Exercise
Report every line of the records below that contains the word "there".

[Records drawn from a dataset]
⁂
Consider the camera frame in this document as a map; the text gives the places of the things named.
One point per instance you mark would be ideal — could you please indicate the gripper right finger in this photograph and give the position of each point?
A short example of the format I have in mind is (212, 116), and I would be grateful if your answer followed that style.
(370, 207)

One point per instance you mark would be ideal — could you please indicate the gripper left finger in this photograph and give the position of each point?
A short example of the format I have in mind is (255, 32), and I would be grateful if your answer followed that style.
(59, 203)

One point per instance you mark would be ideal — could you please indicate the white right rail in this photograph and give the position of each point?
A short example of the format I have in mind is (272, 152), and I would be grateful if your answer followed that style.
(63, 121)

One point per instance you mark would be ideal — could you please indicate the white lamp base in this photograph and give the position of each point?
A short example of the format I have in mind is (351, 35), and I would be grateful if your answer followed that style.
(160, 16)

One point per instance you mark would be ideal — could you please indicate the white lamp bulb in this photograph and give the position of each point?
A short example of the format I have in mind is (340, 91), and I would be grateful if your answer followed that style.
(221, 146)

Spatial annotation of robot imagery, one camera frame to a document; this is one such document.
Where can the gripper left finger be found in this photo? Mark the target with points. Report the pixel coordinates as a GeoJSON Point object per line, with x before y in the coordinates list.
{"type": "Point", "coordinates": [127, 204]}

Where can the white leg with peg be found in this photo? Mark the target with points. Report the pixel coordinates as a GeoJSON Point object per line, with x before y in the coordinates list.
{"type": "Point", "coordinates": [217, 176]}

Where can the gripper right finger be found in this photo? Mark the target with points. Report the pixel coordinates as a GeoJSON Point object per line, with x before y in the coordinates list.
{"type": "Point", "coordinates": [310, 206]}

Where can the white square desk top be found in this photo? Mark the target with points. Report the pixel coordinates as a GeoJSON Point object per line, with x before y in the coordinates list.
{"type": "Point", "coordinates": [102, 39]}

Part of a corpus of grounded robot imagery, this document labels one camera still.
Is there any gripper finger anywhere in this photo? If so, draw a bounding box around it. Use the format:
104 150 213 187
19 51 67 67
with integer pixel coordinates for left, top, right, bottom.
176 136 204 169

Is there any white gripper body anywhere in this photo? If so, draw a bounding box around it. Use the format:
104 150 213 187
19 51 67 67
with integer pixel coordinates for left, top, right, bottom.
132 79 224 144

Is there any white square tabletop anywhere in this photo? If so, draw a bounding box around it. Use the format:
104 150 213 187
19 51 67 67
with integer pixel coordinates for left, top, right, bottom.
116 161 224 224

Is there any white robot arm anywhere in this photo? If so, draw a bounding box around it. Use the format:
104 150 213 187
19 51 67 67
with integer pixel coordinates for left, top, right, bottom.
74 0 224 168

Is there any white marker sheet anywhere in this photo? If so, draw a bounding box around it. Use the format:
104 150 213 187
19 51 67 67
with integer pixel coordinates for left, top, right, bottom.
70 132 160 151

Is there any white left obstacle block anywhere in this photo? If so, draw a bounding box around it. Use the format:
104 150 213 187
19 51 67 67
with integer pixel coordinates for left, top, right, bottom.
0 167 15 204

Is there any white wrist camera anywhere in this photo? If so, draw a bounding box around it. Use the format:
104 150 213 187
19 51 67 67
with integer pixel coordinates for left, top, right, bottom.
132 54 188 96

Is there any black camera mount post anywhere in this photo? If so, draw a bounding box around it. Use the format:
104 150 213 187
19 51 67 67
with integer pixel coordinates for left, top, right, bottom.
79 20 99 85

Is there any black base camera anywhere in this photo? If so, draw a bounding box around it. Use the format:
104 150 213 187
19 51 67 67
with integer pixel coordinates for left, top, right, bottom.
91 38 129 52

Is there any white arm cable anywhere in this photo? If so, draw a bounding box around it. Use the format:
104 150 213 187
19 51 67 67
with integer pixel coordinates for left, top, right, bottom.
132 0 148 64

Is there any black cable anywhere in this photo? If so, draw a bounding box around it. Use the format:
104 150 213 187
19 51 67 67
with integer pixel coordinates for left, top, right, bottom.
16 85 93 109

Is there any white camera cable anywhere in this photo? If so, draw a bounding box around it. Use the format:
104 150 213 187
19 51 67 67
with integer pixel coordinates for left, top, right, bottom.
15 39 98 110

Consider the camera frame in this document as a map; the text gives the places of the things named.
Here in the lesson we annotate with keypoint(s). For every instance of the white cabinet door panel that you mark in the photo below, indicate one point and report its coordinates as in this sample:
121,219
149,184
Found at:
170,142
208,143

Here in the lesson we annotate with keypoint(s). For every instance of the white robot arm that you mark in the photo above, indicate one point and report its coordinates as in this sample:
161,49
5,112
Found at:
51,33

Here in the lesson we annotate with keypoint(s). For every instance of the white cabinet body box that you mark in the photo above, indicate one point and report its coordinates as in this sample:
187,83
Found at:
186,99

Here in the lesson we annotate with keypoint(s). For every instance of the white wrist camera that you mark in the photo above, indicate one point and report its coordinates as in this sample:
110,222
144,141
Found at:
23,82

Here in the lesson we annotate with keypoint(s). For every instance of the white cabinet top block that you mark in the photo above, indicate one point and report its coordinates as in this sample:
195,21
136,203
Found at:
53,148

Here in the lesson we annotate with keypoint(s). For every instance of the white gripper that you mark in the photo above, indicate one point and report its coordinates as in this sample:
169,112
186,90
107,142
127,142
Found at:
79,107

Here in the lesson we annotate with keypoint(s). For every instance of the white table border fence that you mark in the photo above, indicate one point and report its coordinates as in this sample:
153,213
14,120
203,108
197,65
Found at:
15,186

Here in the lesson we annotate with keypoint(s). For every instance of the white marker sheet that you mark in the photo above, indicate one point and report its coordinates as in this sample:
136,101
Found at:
⁂
Exercise answer
Is there any gripper finger anywhere in this photo? If so, draw a bounding box around it. Use the format:
Is there any white gripper body anywhere in this photo? If so, draw a bounding box around it. Use the format:
Is there any white square tabletop anywhere in this photo? If so, draw a bounding box around it. Use the format:
Is there any white robot arm anywhere in this photo? If so, draw a bounding box around it. Use the format:
Is there any white marker sheet anywhere in this photo? If so, draw a bounding box around it. Use the format:
Is there any white left obstacle block anywhere in this photo? If so, draw a bounding box around it. Use the format:
Is there any white wrist camera anywhere in this photo? If so, draw a bounding box around it. Use the format:
Is there any black camera mount post anywhere in this photo? If so, draw a bounding box around it. Use the format:
Is there any black base camera anywhere in this photo? If so, draw a bounding box around it. Use the format:
Is there any white arm cable anywhere in this photo? If so, draw a bounding box around it. Use the format:
Is there any black cable anywhere in this photo? If so, draw a bounding box around it. Use the format:
Is there any white camera cable anywhere in this photo? If so, draw a bounding box around it. Use the format:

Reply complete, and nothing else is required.